The Swing Set.

The swing set can seat five little people at any one time. The chains, thick and heavy, have discolored with time and feel cool against small fingers, even during the warm summer months. Black rubber slabs comprise the seats; they sluggishly slouch under the weight of a child pumping her legs up into the air to make the swing go higher, higher, higher….

He had dark hair and small teeth. Whenever she saw him smile, her eyes always drifted to those small teeth. They weren’t misshapen. They were not reminiscent of rodent dentition. They just seemed too small for his mouth.

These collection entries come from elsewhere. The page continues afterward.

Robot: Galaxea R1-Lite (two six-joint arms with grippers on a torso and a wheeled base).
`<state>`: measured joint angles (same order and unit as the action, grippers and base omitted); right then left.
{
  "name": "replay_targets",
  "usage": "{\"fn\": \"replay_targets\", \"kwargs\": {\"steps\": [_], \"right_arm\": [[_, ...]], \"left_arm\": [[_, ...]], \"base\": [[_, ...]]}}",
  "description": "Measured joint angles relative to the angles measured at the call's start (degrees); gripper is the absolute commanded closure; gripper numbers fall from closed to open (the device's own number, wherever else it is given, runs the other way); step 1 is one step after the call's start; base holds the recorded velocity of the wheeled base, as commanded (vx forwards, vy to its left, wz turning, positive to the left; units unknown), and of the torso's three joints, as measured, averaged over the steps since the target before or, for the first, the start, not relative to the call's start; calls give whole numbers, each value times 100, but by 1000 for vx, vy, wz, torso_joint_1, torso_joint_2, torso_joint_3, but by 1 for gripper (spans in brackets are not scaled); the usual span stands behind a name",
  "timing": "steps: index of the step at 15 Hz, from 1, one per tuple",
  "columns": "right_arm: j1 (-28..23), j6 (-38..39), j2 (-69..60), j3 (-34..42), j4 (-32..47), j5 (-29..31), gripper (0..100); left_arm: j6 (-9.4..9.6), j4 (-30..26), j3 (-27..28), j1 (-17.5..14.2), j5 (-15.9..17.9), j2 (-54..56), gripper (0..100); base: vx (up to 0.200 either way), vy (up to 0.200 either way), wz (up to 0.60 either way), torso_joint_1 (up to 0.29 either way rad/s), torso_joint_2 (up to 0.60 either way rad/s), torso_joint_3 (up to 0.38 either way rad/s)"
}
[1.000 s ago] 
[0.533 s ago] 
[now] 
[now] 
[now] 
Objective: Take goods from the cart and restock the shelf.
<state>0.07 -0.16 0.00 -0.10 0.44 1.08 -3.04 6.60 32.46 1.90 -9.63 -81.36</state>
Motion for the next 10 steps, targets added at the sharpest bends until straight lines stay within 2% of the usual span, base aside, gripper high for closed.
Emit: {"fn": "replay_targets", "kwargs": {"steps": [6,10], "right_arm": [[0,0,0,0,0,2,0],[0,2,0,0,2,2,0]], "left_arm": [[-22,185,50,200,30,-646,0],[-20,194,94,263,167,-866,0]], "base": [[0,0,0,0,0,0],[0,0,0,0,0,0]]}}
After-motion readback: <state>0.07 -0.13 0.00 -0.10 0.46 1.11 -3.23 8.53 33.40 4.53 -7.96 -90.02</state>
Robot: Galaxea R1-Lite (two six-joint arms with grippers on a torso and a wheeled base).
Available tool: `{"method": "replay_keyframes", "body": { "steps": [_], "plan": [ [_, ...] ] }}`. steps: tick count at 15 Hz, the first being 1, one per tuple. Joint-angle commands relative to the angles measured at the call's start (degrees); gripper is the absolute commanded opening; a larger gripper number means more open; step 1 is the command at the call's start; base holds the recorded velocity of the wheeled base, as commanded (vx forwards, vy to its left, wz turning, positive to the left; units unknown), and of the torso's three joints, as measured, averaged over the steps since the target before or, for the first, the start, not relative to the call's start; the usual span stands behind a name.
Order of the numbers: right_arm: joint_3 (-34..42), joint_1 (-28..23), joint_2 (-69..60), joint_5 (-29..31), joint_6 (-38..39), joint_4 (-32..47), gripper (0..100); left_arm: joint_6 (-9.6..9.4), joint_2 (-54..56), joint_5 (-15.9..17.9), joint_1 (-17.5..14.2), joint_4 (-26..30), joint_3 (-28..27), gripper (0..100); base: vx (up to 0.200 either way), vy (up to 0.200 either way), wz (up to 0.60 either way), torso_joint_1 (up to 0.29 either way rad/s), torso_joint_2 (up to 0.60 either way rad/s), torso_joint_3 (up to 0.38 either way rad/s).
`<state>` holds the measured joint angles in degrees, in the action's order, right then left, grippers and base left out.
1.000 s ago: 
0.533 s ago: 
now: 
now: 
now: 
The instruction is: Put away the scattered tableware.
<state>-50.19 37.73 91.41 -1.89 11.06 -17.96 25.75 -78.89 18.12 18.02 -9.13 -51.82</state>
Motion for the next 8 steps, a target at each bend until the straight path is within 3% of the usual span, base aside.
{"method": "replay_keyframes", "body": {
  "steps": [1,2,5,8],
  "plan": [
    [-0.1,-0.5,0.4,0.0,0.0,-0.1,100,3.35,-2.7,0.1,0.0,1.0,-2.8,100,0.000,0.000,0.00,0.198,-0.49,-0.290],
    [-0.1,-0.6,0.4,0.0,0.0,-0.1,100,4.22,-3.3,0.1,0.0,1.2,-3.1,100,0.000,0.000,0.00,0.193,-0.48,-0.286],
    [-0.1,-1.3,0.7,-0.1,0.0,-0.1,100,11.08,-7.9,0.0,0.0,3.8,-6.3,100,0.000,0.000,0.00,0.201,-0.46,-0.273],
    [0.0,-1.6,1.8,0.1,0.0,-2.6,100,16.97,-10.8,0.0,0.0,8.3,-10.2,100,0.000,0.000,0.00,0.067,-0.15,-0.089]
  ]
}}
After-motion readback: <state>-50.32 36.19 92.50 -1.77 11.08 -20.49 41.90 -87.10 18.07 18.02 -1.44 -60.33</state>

What he lacked in tooth size he made up in finger length. His long digits wrapped easily around the dark chains of the swing. They also seemed to slither around and strangle the mechanical pencils he used. She imagined that if he had a booger buried high in his nose, his fingers would have little difficulty retrieving the glob of snot.

Though she, too, had dark hair, she had an infrequent smile. When on the swing, she watched the ground, not the sky. When on the ground, she still looked down. He didn’t want to stare at her—his mother had told him several times that it was rude to do so—but he rarely saw her face and wanted to catch a glimpse of her serious features that were often obscured behind the thick curtain of her dark hair. He often settled for her neat penmanship. His letters were like his teeth: small, thin, and occasionally cramped. Her letters were like her unsmiling face: symmetric, consistent, and understated.

During recess, he pushed her on the swing. Using the long palms from which sprung his long fingers, he pushed against the small wings of her upper back and watched her feet sail higher into the ocean of sky. Sometimes she looked over her shoulder to ask him to stop pushing—”I’m high enough”—and he would notice a smile on her face, the corners of her lips lifting her cheeks into cheery baubles. Sometimes she laughed, her little mary jane shoes clacking together at the zenith of her flight.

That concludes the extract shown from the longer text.